Fundamentally and in the big picture, nothing has changed at all. The ongoing correction in precious metals was expected and is perfectly healthy. There is no cause for concern. On the contrary, while financial markets are yearning for the next big stimulus package, all central banks around the world are expanding their balance sheet to unprecedented levels. In the ivory tower of the European Central Bank (ECB) in Frankfurt, Madame Lagarde & her accomplices continue to create almost 35 billion euros every week out of nowhere. Hence, the ECB’s balance sheet reached a new all-time high of 6.833,5 billion euros. These euros are in the system and are destroying your purchasing power. Only with gold, silver, bitcoin, and selected mining and commodity stocks you protect yourself and your family against this madness.
Daily chart silver in US-Dollar – The probability for new lows is shrinking
The price of silver has been moving higher within a large upward trend channel since the Corona crash in March, rising from US$ 11.64 to US$29.86. Since August 7th however, silver has been correcting this massive rally. The low of the still-ongoing correction was reached in mid-September at US$21.66 so far. Since then, there has been a confusing back-and-forth, without the bears being able to push silver prices below US$22 anymore. After a sharp and nasty slide down from US$26 to US$23.55 about two weeks ago, the bears are currently trying to break the upward trend channel to the downside. If they succeed in this venture, silver might actually continue to slide down to US$23 and possibly also below US$22!

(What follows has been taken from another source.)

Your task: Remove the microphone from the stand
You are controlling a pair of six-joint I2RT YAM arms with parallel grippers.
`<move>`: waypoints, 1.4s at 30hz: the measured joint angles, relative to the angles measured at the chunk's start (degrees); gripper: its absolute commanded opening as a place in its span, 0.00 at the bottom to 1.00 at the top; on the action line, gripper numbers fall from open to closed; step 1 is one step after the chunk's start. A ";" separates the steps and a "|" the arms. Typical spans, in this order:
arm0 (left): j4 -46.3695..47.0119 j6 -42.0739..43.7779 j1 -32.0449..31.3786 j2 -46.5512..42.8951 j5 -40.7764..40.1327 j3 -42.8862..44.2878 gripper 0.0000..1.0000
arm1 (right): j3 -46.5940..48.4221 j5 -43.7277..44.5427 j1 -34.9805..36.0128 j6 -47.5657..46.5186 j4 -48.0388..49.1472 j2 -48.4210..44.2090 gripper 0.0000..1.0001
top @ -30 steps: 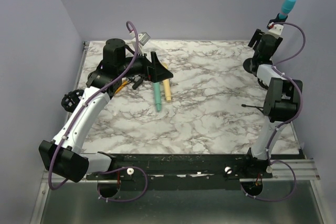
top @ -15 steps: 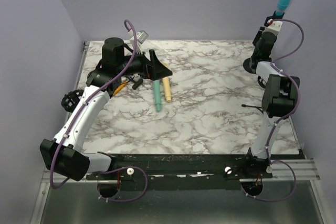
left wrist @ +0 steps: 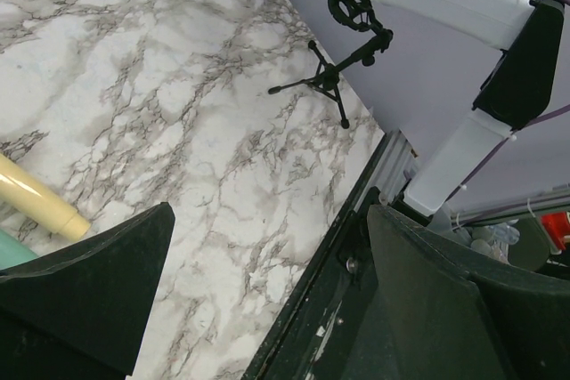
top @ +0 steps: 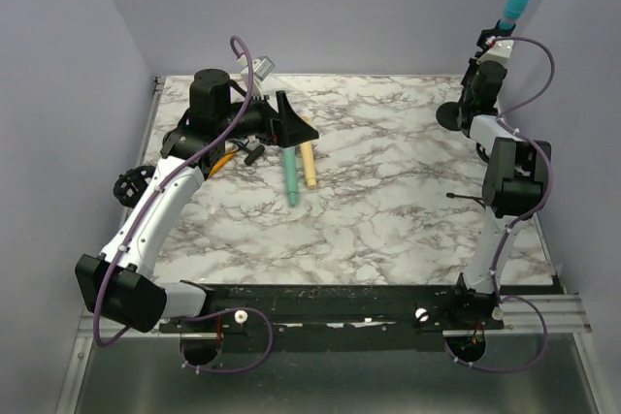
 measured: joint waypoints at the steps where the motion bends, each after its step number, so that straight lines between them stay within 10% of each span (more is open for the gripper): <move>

However, the price of gold seems to be able to defend its important support zone around US$1.850. The weekly and the daily charts are oversold and provide the first contrarian entry signals. If the price of gold can hold above US$1.850 and US$1.860, the price of silver will certainly not be able to fall significantly. Alternatively, there will be a final sell-off in the gold market towards US$1.800. Only then will the price of silver also come under the wheels and reach its rising 200-day moving average (US$20.37) in the next few weeks.
Another supply shock in the making?
Especially in view of the new lockdowns and a possibly further limited supply situation, the tough and confusing sideways consolidation could simply continue for a few more weeks. But as there might be again significantly increasing premiums on coins and bars due to a limited supply situation, it is better not to hope for the final sell-off anymore. Instead, now is the time to act!
Overall, the correction has already progressed very far, especially in the case of gold. From mid-December at the latest, a reversal of the trend and the beginning of a new wave up can be expected. Since silver does not have a life on its own at the moment, it will more or less follow the price of gold. Due to the threat of supply shortages, the time has now come to abandon the patient and wait-and-see attitude that we sticked to over last few months. The remaining risk of gold may still be between US$50 and US$75 on the downside. In the case of silver, it could still drop US$1 to US$3 lower. Nevertheless, both physical precious metals as well as the mining stocks should now being bought with both hands.
Silver in Euro: Purchase limit is raised to 20.50 Euro
With a low around 19.30 euros our buy limit has been triggered several times around the end of October. Even if the technical situation in silver does not currently send any new buy signals and theoretically further pullbacks are possible, an increase in the limit to 20.50 euro now makes sense. In the current situation, it is simply more important to possess sufficient physical precious metals instead of waiting for the very best price. It is recommended to hold at least 10% better 15% to 25% of your total networth in gold and silver. Silver – Time To Buy!
Those who do not yet own any gold and silver at all should immediately exchange at least five percent (5%) of their total assets (net worth) into precious metals. It is not the best price that matters, but only the fact that you hold it in your own hands.